2014 yılı Anayasa’nın 5’inci maddesi ve düzenlemeleri, 18 yaşına giren tüm vatandaşlara seçme ve seçilme hakkı tanıyor. Seçmenin vekaleten oy kullanma hakkı bulunmuyor. Ülke dışına yasa dışı yollarla kaçan Suriyeli vatandaşlar oy verme hakkına sahip değil. Zira yasada Suriye dışında ikamet eden vatandaşların Cumhurbaşkanlığı Seçiminde oy kullanma hakkı olduğu kabul edilirken, Meclis Seçimleri için benzer bir ifade yer almamaktadır.
Böylece yurt dışında yaşayan Suriyeli mülteciler seçim denkleminin dışında kalıyor. Çünkü bu kişilerin diğer ülkelerdeki Suriye Büyükelçiliklerinde resmi kayıtları bulunmuyor.

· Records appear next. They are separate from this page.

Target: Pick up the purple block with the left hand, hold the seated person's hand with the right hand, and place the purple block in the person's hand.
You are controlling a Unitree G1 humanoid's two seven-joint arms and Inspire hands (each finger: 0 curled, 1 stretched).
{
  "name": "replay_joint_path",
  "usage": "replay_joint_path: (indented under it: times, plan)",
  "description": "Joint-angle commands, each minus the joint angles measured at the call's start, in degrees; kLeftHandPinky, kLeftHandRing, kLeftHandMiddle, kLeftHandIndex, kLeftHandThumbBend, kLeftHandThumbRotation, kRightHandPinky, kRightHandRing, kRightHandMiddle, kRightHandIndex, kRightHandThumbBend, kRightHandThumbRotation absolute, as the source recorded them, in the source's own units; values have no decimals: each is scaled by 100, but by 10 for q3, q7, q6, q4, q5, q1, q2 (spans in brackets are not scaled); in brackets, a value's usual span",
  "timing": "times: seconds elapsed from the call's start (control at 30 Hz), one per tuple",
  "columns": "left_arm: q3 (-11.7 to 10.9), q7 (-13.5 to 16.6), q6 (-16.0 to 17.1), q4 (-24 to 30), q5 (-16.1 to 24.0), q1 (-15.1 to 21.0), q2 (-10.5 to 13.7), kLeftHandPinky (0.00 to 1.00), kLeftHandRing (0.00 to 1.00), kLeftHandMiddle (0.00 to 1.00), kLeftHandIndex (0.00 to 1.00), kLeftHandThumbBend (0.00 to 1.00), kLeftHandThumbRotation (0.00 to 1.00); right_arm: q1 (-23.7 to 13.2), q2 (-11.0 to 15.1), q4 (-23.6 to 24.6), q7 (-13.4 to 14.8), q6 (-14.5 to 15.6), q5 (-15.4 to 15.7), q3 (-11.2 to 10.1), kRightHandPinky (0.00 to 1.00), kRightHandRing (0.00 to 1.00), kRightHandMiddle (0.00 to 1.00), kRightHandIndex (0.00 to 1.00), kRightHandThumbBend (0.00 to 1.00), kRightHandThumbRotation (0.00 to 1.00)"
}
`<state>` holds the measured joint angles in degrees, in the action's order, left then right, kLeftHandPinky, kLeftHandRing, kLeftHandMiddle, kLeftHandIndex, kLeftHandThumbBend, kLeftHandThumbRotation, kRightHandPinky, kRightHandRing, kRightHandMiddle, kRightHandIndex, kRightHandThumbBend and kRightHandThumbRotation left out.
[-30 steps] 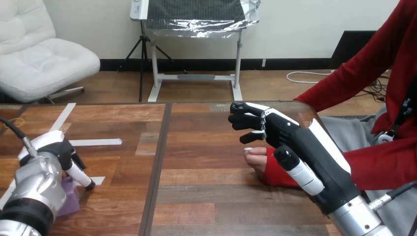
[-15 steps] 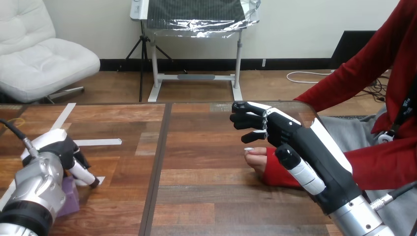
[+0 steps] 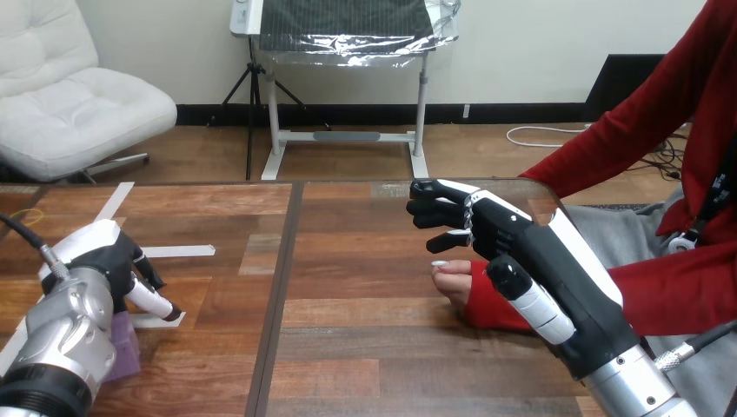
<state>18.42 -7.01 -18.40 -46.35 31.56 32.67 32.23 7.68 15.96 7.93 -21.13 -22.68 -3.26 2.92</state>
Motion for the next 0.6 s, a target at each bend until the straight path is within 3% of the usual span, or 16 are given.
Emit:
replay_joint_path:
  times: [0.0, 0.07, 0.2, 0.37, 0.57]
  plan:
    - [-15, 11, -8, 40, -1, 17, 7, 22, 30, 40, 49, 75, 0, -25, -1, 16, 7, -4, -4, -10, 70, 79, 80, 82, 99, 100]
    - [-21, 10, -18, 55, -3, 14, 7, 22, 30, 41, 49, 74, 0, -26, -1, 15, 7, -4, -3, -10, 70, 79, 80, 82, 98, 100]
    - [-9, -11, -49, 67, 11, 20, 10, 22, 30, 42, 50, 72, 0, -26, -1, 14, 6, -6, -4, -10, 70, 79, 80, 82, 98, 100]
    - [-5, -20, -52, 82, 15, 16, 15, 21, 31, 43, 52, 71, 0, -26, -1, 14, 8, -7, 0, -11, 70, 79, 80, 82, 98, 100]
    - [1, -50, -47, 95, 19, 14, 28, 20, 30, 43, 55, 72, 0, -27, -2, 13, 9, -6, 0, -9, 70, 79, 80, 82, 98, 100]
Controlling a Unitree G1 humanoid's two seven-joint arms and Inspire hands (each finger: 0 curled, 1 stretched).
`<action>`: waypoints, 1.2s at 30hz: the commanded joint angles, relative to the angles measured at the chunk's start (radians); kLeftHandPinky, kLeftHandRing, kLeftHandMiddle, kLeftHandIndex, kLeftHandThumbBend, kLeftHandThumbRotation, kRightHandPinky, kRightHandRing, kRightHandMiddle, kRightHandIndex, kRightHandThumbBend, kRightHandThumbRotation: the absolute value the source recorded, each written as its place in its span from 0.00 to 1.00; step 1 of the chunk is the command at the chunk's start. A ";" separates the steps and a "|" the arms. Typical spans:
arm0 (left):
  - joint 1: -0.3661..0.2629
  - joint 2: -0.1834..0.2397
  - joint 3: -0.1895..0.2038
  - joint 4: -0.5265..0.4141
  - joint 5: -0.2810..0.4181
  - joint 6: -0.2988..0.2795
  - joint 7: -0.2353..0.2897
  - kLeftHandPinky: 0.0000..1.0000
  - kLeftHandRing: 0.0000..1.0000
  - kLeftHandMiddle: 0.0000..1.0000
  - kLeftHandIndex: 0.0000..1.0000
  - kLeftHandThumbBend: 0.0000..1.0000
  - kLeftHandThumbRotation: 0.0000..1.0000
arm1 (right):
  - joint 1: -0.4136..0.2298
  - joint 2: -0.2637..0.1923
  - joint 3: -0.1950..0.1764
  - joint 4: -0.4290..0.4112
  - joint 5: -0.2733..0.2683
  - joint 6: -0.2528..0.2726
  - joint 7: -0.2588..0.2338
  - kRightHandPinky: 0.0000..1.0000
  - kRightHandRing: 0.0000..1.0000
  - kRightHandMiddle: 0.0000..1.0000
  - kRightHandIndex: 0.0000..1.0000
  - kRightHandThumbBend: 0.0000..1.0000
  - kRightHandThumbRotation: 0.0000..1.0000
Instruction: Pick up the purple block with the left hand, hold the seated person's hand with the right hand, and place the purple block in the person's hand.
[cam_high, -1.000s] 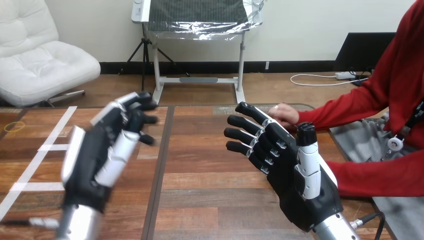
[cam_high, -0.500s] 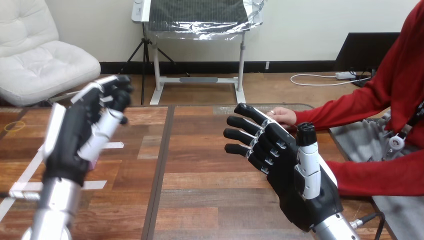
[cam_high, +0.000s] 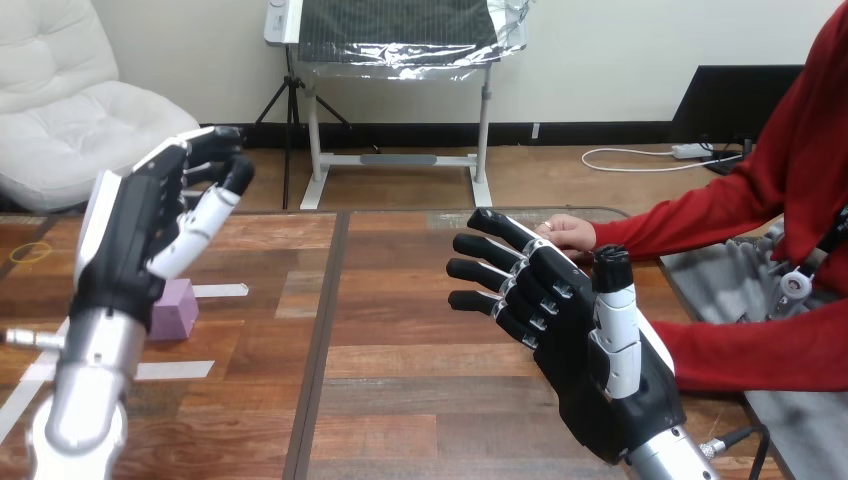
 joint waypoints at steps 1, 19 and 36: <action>-0.205 0.075 -0.033 0.166 0.063 0.015 0.003 0.73 0.80 0.80 0.78 0.54 0.70 | -0.057 -0.017 -0.025 -0.054 0.014 -0.012 0.010 0.75 0.82 0.84 0.86 0.75 1.00; -0.392 0.145 -0.155 0.431 0.271 0.095 0.016 0.74 0.82 0.83 0.81 0.60 0.67 | -0.055 -0.029 -0.026 -0.069 0.015 -0.016 0.010 0.73 0.82 0.83 0.86 0.74 1.00; -0.534 0.172 -0.298 0.662 0.428 0.131 0.033 0.80 0.86 0.88 0.87 0.65 0.65 | -0.052 -0.046 -0.029 -0.077 0.033 -0.013 0.028 0.75 0.83 0.83 0.86 0.75 1.00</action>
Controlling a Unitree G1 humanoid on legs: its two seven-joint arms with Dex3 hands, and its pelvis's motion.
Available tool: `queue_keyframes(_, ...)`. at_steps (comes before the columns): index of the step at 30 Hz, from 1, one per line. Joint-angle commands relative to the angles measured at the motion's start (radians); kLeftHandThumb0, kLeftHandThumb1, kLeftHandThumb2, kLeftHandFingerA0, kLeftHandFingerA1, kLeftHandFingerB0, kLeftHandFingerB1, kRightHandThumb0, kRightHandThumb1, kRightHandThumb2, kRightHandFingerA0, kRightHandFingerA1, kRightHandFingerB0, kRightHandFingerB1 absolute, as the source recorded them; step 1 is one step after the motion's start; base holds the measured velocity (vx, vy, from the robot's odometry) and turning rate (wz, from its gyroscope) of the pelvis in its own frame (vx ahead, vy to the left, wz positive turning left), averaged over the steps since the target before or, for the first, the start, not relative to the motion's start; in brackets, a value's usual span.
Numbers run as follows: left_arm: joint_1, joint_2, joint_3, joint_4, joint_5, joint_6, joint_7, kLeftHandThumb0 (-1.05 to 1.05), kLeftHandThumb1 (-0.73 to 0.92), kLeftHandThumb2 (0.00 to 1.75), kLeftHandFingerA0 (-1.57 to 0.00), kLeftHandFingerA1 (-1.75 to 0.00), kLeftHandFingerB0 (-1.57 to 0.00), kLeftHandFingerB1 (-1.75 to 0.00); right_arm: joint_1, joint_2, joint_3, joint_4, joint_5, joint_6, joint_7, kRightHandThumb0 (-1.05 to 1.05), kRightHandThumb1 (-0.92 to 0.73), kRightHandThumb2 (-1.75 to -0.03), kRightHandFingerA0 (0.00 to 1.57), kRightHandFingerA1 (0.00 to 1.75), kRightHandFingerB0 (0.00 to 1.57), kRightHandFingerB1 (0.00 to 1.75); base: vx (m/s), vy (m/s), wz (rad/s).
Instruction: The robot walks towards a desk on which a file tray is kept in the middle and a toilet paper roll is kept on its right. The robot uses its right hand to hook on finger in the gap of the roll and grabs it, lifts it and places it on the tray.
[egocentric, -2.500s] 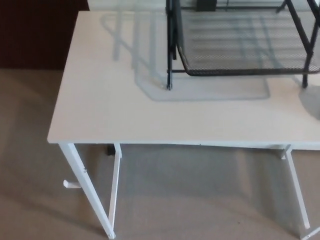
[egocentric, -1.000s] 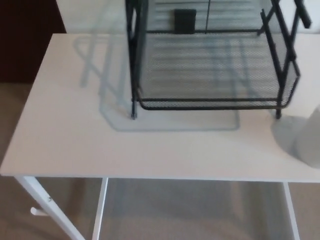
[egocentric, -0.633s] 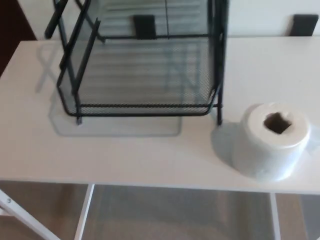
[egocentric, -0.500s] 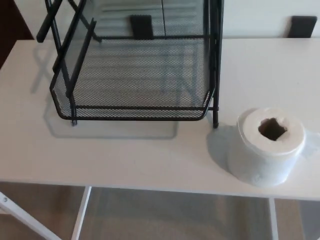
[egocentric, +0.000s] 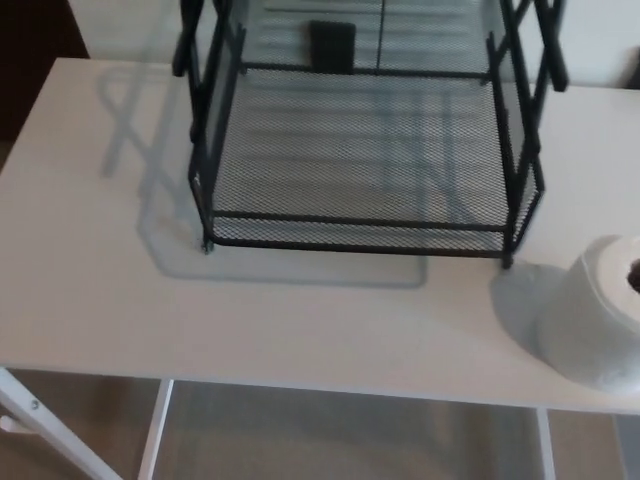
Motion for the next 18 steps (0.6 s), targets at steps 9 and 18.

Seçmen kitlesinin en büyük kısmını yaklaşık 1.6 milyon ile devlet memurları ve ardından sayıları yüz binleri bulan askerler oluşturuyor. 2014 yılında çıkarılan yasa uyarınca oy kullanmaları yasaklanan askerler, 2016’da yapılan yeni düzenlemeyle birlikte oy kullanma hakkına sahip oldular.